Goal of the exercise:
Within the data that follows, set down exactly the lines from the one containing "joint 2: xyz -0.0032" through the one containing "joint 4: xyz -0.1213", both ends included.

Supplied data:
------
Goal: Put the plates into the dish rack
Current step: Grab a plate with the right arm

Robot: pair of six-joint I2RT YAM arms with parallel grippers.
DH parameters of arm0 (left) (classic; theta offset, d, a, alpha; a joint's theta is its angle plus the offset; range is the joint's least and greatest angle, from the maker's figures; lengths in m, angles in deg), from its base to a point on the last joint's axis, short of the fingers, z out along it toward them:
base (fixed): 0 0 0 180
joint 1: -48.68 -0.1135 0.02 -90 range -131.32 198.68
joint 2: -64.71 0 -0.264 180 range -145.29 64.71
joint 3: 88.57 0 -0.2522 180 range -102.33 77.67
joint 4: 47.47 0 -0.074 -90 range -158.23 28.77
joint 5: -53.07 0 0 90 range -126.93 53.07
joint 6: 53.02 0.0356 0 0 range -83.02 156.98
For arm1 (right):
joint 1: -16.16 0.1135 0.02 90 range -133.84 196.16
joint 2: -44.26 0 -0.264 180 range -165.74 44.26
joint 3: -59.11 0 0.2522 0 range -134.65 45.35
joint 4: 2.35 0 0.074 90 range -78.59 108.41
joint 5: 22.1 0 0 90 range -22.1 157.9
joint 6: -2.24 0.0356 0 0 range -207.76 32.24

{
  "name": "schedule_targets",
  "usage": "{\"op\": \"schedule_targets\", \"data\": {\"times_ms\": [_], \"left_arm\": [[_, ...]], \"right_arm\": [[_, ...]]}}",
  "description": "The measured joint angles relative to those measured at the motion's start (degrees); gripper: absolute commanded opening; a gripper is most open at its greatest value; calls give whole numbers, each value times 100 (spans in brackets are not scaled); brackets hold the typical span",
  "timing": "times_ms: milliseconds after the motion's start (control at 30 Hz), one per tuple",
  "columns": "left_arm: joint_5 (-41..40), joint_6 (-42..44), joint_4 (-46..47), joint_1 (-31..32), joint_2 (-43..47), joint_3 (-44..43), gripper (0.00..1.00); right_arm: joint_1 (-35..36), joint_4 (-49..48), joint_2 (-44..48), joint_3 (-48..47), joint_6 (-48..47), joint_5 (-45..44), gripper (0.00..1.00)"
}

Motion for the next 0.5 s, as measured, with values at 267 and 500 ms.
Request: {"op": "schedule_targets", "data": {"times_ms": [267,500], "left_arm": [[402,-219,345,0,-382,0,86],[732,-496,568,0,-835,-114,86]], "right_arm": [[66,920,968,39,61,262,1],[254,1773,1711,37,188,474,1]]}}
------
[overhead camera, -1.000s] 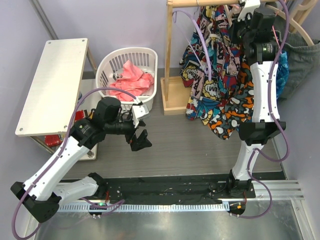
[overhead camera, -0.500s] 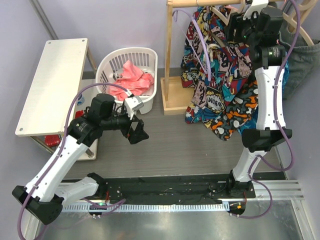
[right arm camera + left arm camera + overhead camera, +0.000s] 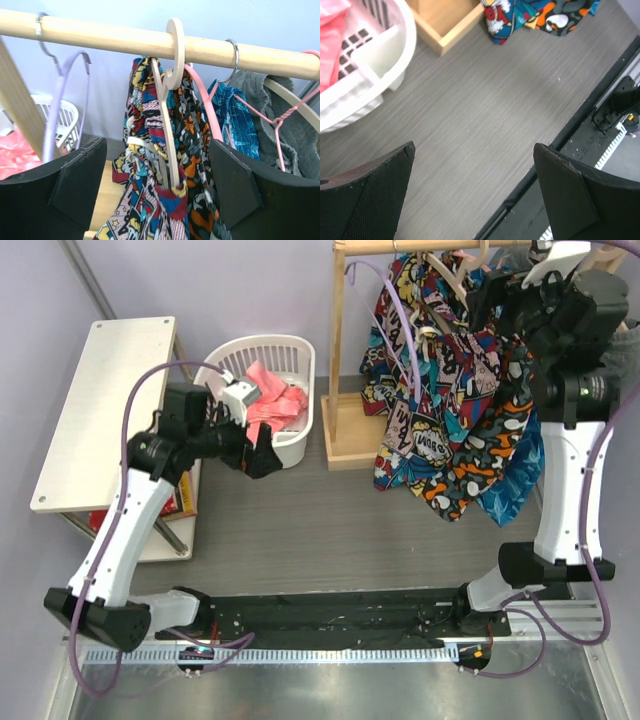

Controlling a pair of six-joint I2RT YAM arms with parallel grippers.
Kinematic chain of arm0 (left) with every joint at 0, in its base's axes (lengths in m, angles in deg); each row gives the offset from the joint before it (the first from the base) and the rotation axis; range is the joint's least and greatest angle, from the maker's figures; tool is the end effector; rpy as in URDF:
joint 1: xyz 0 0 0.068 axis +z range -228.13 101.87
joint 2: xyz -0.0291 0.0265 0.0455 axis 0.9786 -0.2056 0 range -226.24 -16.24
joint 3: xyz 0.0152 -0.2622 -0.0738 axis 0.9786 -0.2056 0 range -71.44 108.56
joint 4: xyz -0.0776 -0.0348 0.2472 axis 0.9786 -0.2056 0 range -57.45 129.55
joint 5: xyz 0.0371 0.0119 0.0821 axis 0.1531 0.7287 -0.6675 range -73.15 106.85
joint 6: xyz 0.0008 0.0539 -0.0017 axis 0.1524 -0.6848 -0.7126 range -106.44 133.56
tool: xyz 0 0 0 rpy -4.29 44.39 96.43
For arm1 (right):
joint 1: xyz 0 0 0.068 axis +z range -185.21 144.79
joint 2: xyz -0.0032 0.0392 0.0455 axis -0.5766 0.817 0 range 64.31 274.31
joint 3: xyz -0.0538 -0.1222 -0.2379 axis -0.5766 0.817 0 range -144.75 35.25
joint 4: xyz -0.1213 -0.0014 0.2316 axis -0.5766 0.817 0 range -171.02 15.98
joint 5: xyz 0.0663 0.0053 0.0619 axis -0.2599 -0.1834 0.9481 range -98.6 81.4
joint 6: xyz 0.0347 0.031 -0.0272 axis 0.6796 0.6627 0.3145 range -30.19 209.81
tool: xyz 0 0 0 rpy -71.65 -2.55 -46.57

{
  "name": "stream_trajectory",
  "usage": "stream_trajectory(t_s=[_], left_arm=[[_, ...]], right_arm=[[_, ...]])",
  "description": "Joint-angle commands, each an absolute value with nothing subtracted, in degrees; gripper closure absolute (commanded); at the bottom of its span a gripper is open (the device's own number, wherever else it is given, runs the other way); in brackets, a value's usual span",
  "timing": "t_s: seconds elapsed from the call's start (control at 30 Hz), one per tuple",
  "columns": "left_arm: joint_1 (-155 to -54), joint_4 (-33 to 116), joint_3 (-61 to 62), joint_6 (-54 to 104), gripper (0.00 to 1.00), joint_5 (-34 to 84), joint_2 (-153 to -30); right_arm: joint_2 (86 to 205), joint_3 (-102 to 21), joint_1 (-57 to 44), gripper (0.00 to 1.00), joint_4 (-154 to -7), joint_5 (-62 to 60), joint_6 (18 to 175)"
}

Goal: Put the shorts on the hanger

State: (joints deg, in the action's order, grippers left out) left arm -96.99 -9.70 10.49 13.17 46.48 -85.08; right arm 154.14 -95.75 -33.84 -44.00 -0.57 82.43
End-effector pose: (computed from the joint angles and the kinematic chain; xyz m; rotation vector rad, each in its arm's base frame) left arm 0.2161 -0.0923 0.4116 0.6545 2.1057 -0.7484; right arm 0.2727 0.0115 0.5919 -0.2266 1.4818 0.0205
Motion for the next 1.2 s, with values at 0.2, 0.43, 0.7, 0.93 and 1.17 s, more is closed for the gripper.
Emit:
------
Response:
joint 2: xyz -0.0032 0.0392 0.0455 axis -0.5766 0.817 0 range 64.31 274.31
joint 3: xyz -0.0538 -0.1222 -0.2379 axis -0.5766 0.817 0 range -144.75 35.25
joint 4: xyz -0.1213 -0.0014 0.2316 axis -0.5766 0.817 0 range -171.02 15.98

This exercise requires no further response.